| Task item |
Scan the listing for the word "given" and give the number of lines where it appears, with no other text.

| Recorded information |
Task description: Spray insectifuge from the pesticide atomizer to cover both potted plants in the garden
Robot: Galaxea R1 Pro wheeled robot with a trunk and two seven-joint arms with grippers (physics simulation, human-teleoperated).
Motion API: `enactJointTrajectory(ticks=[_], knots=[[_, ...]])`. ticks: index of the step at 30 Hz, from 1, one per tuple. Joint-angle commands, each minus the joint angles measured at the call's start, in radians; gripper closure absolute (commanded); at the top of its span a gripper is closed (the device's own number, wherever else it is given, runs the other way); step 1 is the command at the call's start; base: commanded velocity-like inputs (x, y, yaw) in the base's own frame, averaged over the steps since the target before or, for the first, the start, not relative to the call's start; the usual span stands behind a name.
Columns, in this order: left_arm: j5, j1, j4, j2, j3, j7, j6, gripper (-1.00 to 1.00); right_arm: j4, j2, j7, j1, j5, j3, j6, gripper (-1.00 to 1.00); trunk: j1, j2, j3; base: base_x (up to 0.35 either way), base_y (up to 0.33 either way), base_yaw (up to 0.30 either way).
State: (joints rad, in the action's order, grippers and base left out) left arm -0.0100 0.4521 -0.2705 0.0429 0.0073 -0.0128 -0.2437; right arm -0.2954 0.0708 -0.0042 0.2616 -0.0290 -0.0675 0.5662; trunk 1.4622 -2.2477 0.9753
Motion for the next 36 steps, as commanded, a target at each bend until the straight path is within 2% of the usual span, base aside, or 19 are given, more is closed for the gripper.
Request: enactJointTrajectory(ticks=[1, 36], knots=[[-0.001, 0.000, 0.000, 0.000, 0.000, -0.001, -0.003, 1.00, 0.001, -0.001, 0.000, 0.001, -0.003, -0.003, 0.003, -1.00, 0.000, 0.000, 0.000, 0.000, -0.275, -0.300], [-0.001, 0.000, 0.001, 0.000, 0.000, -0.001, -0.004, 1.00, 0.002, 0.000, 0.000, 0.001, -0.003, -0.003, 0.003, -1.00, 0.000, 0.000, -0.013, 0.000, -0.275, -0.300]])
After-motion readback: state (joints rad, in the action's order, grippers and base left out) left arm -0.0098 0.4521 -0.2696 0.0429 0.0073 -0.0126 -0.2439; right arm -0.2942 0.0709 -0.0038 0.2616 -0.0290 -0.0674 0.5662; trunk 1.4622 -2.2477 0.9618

| Written response |
2